START Source data
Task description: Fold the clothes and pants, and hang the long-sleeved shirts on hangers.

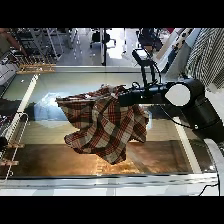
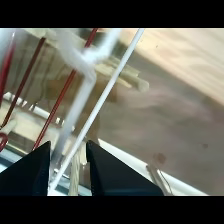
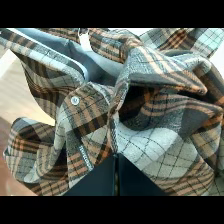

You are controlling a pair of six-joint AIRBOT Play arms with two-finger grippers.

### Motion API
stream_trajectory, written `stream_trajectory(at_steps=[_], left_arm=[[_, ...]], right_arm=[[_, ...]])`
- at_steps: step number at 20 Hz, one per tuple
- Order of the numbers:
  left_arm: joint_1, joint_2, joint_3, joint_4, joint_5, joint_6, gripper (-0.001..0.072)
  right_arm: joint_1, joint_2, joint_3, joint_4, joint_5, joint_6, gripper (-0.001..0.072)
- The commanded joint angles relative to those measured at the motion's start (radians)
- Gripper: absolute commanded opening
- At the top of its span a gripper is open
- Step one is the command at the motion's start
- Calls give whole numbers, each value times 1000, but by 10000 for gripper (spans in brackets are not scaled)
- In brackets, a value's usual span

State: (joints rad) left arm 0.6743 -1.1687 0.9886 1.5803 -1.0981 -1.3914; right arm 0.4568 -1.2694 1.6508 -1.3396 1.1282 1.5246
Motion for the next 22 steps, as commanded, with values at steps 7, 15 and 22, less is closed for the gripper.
stream_trajectory(at_steps=[7,15,22], left_arm=[[1,-29,0,-11,9,7,30],[-25,102,173,-338,-69,290,30],[-31,131,376,-1229,-331,771,30]], right_arm=[[1,0,0,0,6,0,29],[1,0,0,-1,2,0,28],[0,0,0,-113,-55,-49,27]])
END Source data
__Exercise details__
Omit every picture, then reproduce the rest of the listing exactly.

__Exercise response__
Task description: Fold the clothes and pants, and hang the long-sleeved shirts on hangers.


You are controlling a pair of six-joint AIRBOT Play arms with two-finger grippers.

### Motion API
stream_trajectory, written `stream_trajectory(at_steps=[_], left_arm=[[_, ...]], right_arm=[[_, ...]])`
- at_steps: step number at 20 Hz, one per tuple
- Order of the numbers:
  left_arm: joint_1, joint_2, joint_3, joint_4, joint_5, joint_6, gripper (-0.001..0.072)
  right_arm: joint_1, joint_2, joint_3, joint_4, joint_5, joint_6, gripper (-0.001..0.072)
- The commanded joint angles relative to those measured at the motion's start (radians)
- Gripper: absolute commanded opening
- At the top of its span a gripper is open
- Step one is the command at the motion's start
- Calls give whole numbers, each value times 1000, but by 10000 for gripper (spans in brackets are not scaled)
- In brackets, a value's usual span

State: (joints rad) left arm 0.6743 -1.1687 0.9886 1.5803 -1.0981 -1.3914; right arm 0.4568 -1.2694 1.6508 -1.3396 1.1282 1.5246
Motion for the next 22 steps, as commanded, with values at steps 7, 15 and 22, less is closed for the gripper.
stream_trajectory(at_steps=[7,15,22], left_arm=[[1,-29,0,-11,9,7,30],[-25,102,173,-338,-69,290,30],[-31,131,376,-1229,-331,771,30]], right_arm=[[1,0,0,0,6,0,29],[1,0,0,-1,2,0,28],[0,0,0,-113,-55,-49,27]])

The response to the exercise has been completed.